日本には最低保証賃金という制度があります。厚生労働省の地域別最低賃金の全国一覧によると、平成29年度の全国加重平均額は時間当たり848円です。
主にパートやアルバイトの実質的な時給となっている。人手不足になりつつある2017年では最低保証賃金プラスアルファで無いと人が集まらない状況になっている。
何故最低保証賃金という制度ができたかというと、株式会社は売上げ最大、経費最少で株主に配当を還元することを目的としているためだ。できる限り人件費を下げる必要があり、規制を設けないとどんどん下がってしまう。
多くの投資家は投資の利回りにしか興味は無くそこで働く従業員のことなど気にとめない。海外では時給1ドルを奪い合っている地域が実際に数多くある。
現在、なぜAIに仕事が奪われるという見方があるのかと言えば、企業のパートやアルバイト従業員に対して顕著にみえる、低コストに使うためのマニュアルの改善改良が進み、自分がいないと仕事が回らないと実感が持てない人が増えた事は要因の一つだ。
対応マニュアルがしっかりしているほど、ロボット化や機械化は簡単だ。現にコスト削減の切り札として保険や銀行業の審査業務が機械化されて削減された人件費が夕方のニュースで流れた。
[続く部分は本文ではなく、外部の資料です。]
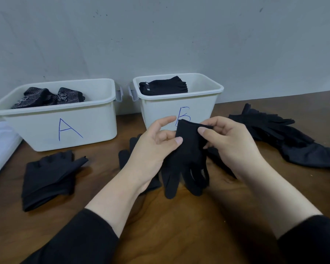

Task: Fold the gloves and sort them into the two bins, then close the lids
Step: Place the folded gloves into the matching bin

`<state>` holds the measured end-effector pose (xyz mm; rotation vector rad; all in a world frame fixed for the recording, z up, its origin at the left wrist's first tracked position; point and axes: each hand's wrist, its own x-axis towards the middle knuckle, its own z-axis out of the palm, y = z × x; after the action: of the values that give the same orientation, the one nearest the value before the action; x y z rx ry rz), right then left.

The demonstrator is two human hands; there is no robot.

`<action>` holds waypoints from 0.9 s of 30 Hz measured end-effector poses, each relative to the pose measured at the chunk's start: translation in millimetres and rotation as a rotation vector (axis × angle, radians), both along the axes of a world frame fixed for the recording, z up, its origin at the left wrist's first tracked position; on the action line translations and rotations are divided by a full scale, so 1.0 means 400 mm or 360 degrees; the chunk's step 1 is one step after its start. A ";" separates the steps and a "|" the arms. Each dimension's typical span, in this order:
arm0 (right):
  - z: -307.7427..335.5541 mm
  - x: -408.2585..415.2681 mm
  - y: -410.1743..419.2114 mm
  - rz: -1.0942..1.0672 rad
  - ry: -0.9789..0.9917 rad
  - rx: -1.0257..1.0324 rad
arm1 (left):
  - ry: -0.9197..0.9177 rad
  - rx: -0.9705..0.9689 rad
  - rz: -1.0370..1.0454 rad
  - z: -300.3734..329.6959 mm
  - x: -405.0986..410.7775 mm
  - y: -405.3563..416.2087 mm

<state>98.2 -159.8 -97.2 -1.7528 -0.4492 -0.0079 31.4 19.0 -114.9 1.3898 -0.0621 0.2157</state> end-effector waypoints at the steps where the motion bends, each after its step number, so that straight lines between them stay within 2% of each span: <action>1: 0.016 0.002 0.001 0.0010 -0.0023 -0.0044 | 0.0034 0.0059 0.0006 -0.006 -0.011 0.008; 6: 0.100 0.001 0.006 0.0005 -0.0146 -0.0246 | 0.0100 0.0364 0.0181 -0.027 -0.074 0.076; 10: 0.167 -0.008 0.029 0.0094 -0.0072 -0.0271 | 0.0105 0.0482 0.0609 -0.043 -0.115 0.160; 13: 0.211 -0.011 0.054 0.0148 -0.0157 -0.0323 | 0.0125 0.0636 0.0956 -0.071 -0.148 0.229; 15: 0.230 -0.009 0.070 0.0152 -0.0210 -0.0333 | 0.0180 0.0703 0.1073 -0.080 -0.167 0.261; 23: 0.254 -0.032 0.161 0.0232 -0.0018 -0.0470 | 0.0183 0.0858 0.1046 -0.086 -0.193 0.265; 25: 0.265 -0.040 0.179 0.0285 -0.0050 -0.0625 | 0.0166 0.0869 0.1045 -0.085 -0.194 0.262; 27: 0.280 -0.041 0.198 0.0285 -0.0240 -0.0912 | 0.0148 0.0845 0.1029 -0.085 -0.194 0.260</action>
<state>82.0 -80.5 14.6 -2.2748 -0.7730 0.1279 -46.1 123.0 -148.8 1.9169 0.4429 0.7096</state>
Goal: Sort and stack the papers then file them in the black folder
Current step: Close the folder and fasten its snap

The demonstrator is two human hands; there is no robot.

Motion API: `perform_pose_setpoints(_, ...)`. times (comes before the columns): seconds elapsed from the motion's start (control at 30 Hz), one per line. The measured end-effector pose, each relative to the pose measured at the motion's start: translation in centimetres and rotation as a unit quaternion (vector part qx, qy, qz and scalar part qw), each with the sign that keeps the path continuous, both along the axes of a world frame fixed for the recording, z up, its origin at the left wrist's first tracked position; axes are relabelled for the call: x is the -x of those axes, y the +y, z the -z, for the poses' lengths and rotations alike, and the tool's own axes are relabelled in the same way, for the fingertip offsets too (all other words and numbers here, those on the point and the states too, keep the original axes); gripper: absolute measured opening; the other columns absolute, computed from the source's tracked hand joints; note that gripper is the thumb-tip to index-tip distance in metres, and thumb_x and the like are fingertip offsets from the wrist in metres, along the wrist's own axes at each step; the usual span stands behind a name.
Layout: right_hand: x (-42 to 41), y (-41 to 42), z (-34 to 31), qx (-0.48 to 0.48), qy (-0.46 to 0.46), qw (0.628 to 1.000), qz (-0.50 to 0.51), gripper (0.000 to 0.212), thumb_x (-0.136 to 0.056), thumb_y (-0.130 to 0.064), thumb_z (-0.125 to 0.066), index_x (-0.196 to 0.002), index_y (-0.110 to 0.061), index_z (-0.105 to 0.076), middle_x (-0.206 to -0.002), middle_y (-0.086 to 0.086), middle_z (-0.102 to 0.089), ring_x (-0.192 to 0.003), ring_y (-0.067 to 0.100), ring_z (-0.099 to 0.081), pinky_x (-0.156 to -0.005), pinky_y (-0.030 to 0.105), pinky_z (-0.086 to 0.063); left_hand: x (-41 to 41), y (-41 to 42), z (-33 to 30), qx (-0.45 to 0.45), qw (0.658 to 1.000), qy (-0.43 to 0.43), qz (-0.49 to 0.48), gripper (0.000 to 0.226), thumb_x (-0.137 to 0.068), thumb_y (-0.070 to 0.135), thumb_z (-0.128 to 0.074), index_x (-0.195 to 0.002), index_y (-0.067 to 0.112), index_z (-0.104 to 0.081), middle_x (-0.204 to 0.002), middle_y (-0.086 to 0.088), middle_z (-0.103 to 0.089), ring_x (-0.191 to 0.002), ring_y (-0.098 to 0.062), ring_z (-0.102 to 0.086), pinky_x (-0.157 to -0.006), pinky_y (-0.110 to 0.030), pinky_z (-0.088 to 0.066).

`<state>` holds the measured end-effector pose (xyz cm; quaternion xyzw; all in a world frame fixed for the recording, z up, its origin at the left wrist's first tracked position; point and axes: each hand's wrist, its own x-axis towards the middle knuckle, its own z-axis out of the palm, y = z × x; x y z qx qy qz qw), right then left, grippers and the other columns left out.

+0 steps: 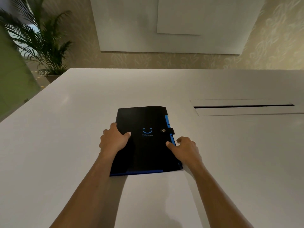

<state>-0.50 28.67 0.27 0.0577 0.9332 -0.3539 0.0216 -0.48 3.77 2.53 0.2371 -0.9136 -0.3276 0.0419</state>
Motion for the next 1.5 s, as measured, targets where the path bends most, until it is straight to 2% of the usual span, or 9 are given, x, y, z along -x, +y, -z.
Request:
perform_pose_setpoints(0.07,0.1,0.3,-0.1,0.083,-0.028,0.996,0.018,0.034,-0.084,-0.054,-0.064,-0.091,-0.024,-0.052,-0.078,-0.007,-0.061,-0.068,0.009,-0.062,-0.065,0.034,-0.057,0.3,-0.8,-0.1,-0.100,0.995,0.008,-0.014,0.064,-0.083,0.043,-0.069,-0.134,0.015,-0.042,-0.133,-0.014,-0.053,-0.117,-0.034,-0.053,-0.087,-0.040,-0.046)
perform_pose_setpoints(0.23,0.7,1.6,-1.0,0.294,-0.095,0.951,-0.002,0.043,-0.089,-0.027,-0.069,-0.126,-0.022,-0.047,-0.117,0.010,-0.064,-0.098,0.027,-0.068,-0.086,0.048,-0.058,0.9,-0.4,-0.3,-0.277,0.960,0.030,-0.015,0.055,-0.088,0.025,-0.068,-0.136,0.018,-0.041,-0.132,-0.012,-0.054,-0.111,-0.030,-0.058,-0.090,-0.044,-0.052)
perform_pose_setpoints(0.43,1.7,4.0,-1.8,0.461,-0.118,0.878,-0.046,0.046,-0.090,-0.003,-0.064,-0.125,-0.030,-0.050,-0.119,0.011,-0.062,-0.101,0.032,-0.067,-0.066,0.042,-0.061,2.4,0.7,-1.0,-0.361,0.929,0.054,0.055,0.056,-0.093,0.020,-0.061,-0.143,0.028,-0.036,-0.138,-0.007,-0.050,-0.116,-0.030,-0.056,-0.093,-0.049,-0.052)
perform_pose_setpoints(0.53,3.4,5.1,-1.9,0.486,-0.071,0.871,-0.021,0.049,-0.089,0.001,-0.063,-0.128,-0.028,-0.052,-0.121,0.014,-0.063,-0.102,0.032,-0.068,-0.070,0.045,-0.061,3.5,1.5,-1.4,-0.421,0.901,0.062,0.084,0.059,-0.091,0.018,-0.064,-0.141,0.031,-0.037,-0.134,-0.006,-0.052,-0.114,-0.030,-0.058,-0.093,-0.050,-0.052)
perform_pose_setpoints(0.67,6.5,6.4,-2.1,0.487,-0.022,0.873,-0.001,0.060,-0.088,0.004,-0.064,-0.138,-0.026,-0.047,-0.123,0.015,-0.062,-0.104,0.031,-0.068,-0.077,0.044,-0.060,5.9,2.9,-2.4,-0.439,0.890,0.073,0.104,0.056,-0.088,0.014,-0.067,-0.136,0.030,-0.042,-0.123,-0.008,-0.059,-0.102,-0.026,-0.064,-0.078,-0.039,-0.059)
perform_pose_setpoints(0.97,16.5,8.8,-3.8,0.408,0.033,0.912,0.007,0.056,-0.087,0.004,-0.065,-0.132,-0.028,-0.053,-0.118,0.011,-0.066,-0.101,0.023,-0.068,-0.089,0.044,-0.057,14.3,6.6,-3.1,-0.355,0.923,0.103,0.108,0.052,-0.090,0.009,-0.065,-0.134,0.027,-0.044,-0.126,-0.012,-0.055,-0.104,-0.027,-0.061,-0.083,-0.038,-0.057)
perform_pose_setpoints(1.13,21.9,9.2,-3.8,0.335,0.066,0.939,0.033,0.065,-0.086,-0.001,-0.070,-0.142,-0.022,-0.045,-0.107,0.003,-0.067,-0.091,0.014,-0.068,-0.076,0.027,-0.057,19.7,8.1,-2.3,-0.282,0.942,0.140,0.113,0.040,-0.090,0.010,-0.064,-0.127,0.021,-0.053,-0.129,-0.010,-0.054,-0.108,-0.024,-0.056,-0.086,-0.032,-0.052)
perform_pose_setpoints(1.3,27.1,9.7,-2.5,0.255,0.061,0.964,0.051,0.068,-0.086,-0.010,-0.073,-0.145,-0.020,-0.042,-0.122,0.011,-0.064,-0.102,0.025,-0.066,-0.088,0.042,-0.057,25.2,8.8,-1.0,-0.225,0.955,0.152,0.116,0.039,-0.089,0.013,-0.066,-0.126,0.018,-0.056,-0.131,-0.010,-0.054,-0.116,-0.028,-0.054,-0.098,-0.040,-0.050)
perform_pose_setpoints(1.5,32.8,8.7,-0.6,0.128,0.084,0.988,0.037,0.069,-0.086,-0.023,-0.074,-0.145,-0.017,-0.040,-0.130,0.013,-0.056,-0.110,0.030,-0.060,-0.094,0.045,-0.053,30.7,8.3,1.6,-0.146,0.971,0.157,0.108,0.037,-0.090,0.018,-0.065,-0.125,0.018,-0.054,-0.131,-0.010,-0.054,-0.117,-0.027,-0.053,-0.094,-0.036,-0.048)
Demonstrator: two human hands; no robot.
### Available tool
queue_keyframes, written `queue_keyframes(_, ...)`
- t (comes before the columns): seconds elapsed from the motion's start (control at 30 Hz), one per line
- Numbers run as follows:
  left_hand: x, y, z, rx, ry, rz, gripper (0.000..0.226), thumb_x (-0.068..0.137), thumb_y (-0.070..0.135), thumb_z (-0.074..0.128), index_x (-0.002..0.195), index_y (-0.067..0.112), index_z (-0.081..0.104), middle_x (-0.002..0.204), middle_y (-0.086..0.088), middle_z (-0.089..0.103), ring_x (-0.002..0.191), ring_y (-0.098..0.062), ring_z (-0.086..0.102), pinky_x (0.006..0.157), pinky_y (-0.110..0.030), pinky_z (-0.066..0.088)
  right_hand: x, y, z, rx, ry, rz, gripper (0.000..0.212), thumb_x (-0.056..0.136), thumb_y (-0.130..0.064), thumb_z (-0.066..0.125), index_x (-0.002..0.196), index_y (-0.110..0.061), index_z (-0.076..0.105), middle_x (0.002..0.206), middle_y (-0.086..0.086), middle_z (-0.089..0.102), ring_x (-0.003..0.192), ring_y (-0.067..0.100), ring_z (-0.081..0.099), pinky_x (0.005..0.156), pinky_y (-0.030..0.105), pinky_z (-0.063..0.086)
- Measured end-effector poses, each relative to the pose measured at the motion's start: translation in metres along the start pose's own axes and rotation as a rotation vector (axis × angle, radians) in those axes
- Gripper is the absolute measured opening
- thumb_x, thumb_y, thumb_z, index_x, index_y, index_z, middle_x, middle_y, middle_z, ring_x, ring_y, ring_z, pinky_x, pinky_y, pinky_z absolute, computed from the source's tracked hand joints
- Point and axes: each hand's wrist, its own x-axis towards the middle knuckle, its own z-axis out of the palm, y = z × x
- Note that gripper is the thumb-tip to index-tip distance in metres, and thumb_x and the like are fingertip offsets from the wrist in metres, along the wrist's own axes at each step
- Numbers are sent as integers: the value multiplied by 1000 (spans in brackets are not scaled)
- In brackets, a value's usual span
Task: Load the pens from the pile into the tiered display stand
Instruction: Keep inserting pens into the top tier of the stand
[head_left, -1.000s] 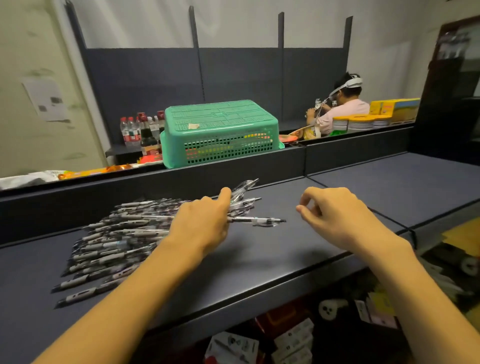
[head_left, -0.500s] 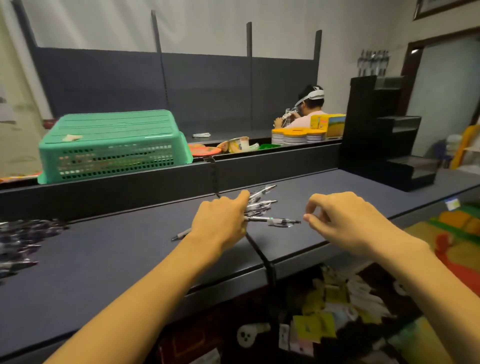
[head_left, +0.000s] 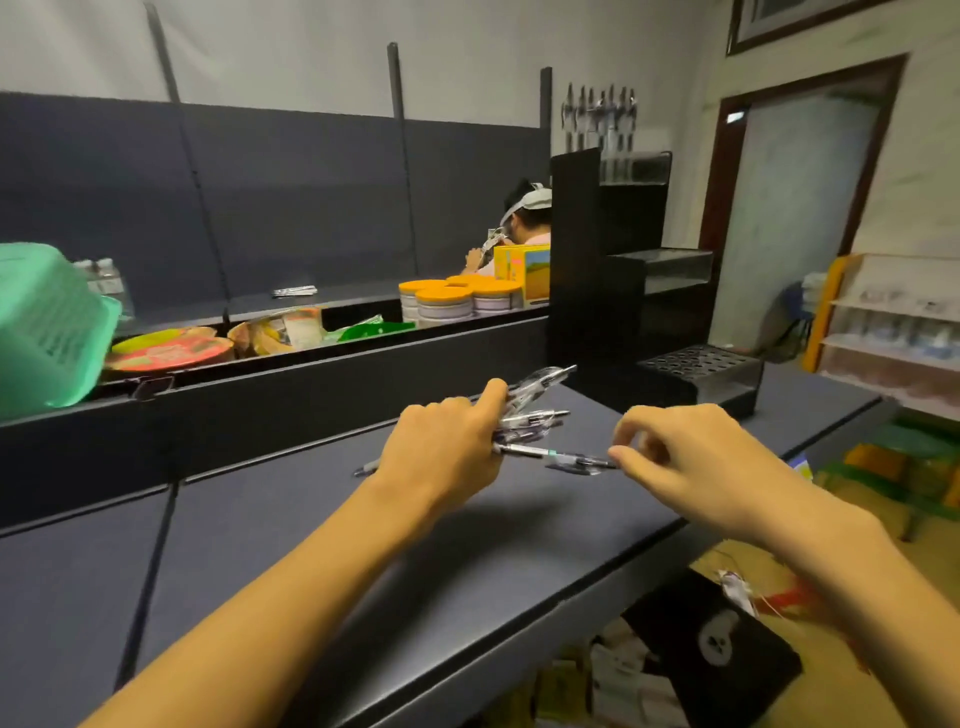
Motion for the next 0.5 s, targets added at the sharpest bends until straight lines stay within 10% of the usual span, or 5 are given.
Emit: queue_keyframes(0.5, 141, 128, 29, -125, 363, -194, 29, 78, 29, 60, 102, 12, 57, 71, -2, 69, 48, -27, 59, 39, -36, 49, 72, 186, -67, 610, -64, -264, 18, 83, -35, 68, 101, -34, 66, 87, -14, 70, 84, 2, 66, 74, 24, 57)
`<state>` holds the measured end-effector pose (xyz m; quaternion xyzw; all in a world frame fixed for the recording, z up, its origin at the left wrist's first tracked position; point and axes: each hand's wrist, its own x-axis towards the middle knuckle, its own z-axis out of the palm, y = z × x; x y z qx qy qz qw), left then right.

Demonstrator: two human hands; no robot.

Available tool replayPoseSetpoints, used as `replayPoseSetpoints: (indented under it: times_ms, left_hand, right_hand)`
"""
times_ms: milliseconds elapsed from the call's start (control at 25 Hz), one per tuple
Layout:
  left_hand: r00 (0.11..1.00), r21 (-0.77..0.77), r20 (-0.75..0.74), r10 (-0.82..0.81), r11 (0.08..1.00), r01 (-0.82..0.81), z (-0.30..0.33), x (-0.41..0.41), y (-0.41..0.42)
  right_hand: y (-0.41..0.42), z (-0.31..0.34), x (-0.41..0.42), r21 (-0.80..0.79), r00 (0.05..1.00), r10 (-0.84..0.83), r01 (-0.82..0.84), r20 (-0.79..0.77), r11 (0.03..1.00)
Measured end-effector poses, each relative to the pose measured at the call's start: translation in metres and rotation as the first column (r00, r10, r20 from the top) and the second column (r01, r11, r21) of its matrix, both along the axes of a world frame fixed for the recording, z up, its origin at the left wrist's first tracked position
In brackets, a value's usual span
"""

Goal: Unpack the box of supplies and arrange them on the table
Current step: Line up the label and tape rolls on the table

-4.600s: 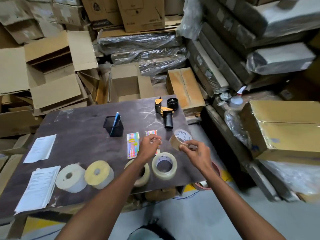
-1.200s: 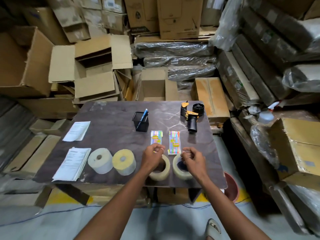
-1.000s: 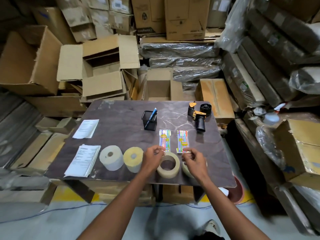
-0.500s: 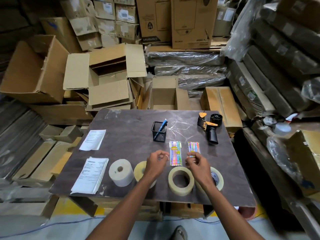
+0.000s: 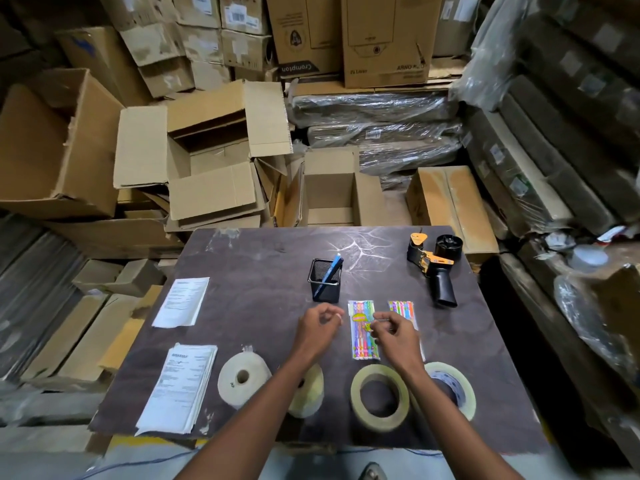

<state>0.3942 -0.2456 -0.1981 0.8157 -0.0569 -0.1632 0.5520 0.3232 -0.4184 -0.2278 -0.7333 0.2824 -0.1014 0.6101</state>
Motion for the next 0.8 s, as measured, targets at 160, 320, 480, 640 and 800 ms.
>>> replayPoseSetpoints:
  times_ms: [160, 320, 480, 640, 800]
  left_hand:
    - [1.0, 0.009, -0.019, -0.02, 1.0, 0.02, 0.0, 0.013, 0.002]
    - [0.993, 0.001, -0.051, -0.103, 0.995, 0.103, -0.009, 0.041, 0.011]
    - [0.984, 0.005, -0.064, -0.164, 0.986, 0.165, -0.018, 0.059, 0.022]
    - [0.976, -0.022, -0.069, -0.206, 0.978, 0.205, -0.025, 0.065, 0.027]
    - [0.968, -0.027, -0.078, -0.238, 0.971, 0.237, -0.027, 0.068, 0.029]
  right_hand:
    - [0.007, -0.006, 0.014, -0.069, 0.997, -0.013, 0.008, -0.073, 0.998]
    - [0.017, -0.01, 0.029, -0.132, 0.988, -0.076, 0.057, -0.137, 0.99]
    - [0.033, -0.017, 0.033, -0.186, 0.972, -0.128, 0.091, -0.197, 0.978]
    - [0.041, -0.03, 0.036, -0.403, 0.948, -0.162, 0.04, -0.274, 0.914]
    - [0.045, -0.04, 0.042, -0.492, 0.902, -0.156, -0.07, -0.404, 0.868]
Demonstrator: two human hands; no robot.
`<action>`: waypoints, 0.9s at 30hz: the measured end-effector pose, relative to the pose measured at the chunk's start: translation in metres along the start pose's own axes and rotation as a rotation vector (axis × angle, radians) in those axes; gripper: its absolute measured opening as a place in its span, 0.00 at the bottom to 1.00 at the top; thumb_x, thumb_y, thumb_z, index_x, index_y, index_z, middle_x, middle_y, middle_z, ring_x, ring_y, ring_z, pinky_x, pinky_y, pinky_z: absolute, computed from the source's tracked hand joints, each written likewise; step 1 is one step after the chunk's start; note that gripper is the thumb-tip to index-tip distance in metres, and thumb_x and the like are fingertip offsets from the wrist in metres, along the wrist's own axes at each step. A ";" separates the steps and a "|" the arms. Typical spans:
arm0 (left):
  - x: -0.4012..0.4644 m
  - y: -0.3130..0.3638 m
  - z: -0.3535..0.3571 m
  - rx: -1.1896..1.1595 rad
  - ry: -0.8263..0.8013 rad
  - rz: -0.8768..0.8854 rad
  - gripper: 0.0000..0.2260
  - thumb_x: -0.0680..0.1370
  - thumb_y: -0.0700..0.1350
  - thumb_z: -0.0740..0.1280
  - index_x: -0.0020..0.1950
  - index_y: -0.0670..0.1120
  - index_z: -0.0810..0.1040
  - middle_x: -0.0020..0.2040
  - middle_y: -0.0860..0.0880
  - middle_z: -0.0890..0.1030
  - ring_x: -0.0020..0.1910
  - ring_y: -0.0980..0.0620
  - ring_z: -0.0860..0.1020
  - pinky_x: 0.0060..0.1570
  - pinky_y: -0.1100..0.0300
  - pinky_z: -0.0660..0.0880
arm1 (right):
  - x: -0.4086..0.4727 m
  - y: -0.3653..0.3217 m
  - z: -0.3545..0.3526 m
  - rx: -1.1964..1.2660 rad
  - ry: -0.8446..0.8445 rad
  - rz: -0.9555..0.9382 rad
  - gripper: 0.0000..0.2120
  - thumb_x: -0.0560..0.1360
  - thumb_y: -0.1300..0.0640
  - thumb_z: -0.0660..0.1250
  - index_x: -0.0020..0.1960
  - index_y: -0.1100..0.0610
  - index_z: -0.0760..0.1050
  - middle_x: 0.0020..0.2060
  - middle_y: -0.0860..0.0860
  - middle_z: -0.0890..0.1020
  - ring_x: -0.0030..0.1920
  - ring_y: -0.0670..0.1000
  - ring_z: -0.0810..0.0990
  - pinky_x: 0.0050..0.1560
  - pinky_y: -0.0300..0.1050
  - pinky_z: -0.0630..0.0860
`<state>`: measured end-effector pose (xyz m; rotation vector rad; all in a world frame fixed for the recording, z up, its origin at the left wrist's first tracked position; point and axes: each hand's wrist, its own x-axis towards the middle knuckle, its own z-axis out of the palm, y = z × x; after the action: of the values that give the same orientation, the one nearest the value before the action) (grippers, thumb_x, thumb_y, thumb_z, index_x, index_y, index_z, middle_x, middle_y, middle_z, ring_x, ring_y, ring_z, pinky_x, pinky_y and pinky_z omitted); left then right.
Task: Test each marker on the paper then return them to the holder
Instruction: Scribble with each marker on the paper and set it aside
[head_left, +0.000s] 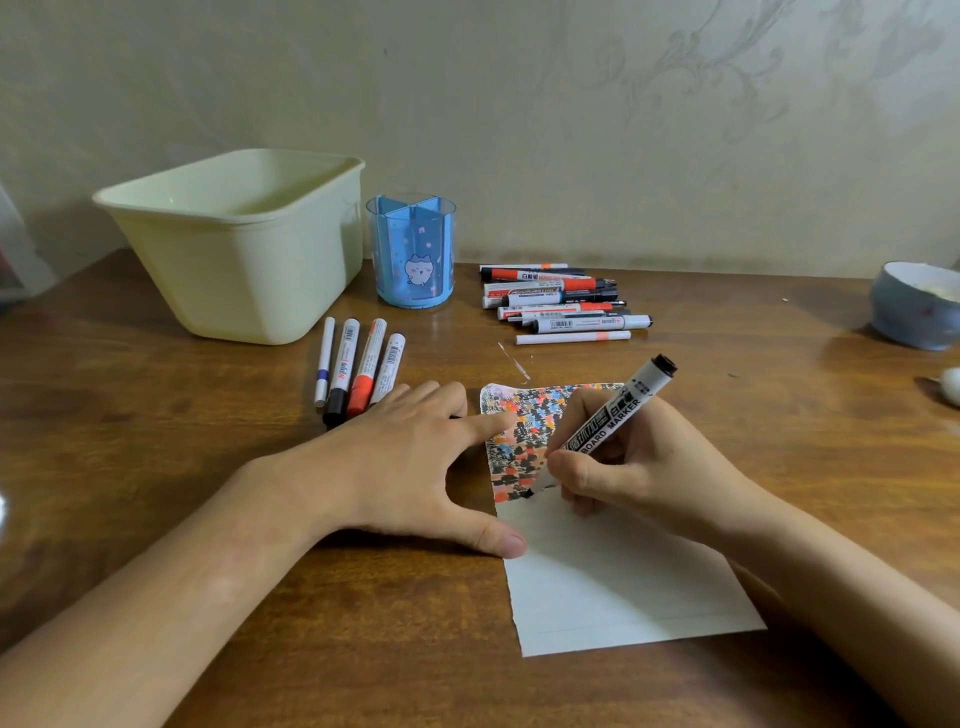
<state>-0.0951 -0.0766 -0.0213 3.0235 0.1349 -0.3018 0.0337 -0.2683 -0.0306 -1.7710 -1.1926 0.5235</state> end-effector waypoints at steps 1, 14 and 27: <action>0.000 0.000 0.000 0.000 -0.001 -0.002 0.49 0.63 0.81 0.58 0.79 0.64 0.49 0.51 0.58 0.61 0.54 0.57 0.63 0.60 0.58 0.66 | 0.000 0.000 0.000 0.004 0.005 0.000 0.05 0.76 0.62 0.72 0.43 0.57 0.77 0.33 0.53 0.84 0.33 0.54 0.84 0.36 0.47 0.82; 0.000 0.000 -0.001 -0.003 -0.019 -0.004 0.49 0.62 0.81 0.58 0.79 0.65 0.48 0.50 0.58 0.60 0.53 0.57 0.62 0.59 0.58 0.65 | 0.001 -0.001 0.001 -0.006 -0.005 0.005 0.05 0.76 0.60 0.72 0.44 0.56 0.76 0.33 0.51 0.84 0.33 0.51 0.84 0.36 0.43 0.80; 0.001 -0.001 0.001 0.004 -0.006 0.001 0.49 0.62 0.81 0.58 0.79 0.64 0.49 0.51 0.58 0.61 0.53 0.57 0.62 0.61 0.57 0.66 | 0.000 0.000 0.000 0.029 -0.025 -0.009 0.05 0.76 0.62 0.72 0.44 0.60 0.76 0.33 0.53 0.83 0.33 0.51 0.83 0.36 0.43 0.79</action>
<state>-0.0946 -0.0756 -0.0221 3.0262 0.1324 -0.3114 0.0339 -0.2681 -0.0307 -1.7381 -1.2033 0.5563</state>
世界的なユーチューバーは、見てくれた回数よりも、全ての作品に10人ずつでも僕の作った作品が面白いんだという人がいてくれる方が嬉しいと言っています。結果的にレビュアーが毎回10万を超えているだけと言う。
大量生産、大量消費は、資本主義の根源でもあり原動力です。10人では話にならない。集めた資本金がつきるまでに結果を出さないといけない世界では、そんな悠長なことは言ってられない。
人間の個性は多様です。そんな多様な個性に最適化したコンテンツは、そのことをやることが大好きな人間にしか続けることが難しい。
奪われるような仕事なら、さっさとくれてやる、俺はもっとこだわった仕事をするんだという考え方もあるかも知れない。
ゴッホにしろ、『鳥獣花木図屏風』の伊藤若冲(江戸時代中期の絵師1716~1800)にしろ、生きている間に認められず、食うに困る生活が続く可能性もある。
死後有名になる芸術家には貧困が苦にならいという人も多いらしい。そういう生き方を強要するのもおかしな話で、多様な生き方の候補が一つ増えたぐらいの気持ちでいるのが良いかも知れない。
仕事が奪われるという危機感がある今こそ、奪われない仕事について考えるチャンスかも知れない。